Nyhavn 20 is a 17th-century building overlooking the Nyhavn canal in central Copenhagen, Denmark. It was listed in the Danish registry of protected buildings and places in 1945. The building houses a bar in the basement and a residential apartment on the upper floors. The facade features a relief of a fish above the main entrance, flanked by two reliefs of sailing ships.

History

18th century

The property was listed in Copenhagen's first cadastre of 1689 as No. 10 in St. Ann's East Quarter. It was owned by skipper Peder Jensen at that time. The current building on the site was constructed between 1723 and 1733. The house was then a two-storey building with a facade crowned by a gabled wall dormer, remniscient of the one stil seen at present-day Nyhavn 9. It was separated from No. 9 (now Nyhavn 27) by a small alley leading to a small undeveloped area.
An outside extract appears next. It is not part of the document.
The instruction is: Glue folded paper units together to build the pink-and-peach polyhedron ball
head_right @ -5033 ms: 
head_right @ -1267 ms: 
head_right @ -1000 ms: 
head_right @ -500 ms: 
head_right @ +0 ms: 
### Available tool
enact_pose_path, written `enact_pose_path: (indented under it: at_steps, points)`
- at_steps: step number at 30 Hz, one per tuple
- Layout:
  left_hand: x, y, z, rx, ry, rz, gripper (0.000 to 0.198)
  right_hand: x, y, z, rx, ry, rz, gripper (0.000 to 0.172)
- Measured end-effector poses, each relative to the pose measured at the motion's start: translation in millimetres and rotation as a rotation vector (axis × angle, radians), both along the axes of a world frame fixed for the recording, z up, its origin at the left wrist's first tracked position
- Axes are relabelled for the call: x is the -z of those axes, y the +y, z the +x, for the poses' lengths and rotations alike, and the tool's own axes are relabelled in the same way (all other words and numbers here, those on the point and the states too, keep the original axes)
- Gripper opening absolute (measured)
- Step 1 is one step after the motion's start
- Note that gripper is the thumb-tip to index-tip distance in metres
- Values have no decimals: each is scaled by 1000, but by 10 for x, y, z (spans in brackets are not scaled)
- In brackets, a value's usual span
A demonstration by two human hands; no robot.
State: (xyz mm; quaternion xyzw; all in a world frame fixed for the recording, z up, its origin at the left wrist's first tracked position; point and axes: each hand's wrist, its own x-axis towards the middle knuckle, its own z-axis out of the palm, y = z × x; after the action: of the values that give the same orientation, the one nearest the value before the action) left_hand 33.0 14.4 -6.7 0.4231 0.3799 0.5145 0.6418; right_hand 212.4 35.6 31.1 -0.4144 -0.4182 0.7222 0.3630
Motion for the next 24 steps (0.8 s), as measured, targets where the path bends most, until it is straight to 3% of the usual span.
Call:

In the winter of 175253, No, 10 was acquired for 2,450 Danish rigsdaler by first mate (overstyrmand) in the Danish Asiatic Company Lars Swane. He was married to Johanne Marie Harboe (since 31 July 1848) and the couple had three children. He had for some time owned a 50 % share of No. 11 (now Nyhavn 31). The other half of No. 11 was then owned by one Peder Pedersen Løg's widow. Swane's new property was listed in the new cadastre of 1756 as No. 15 in St. Ann's East Quarter. He and his family did not move to their new property until after he was appointed as captain of the ship Dronning Sophie Magdalena on an expedition to Tranquebar in 1767. Swane sailed from Copenhagen in December 1757, bound for Tranquebar. The ship arrived back in Copenhagen in  May 1759. He captained his second DAC expedition, this time to Canton, from January 1761 until July 1762. His wife ran a tea and porcelain shop with his personal home-bringings until 1760. In the winter of 176263, Swane sold the property for 3,300 Danish rigsdaler. Their next home was a third-floor apartment at Store Kongensgade No. 44 (now Store Kongensgade 45). In early 1764, while Swane was on a new expedition to Canton, his wife purchased No. 12 in Strand Quarter (now Gammel Strand 42).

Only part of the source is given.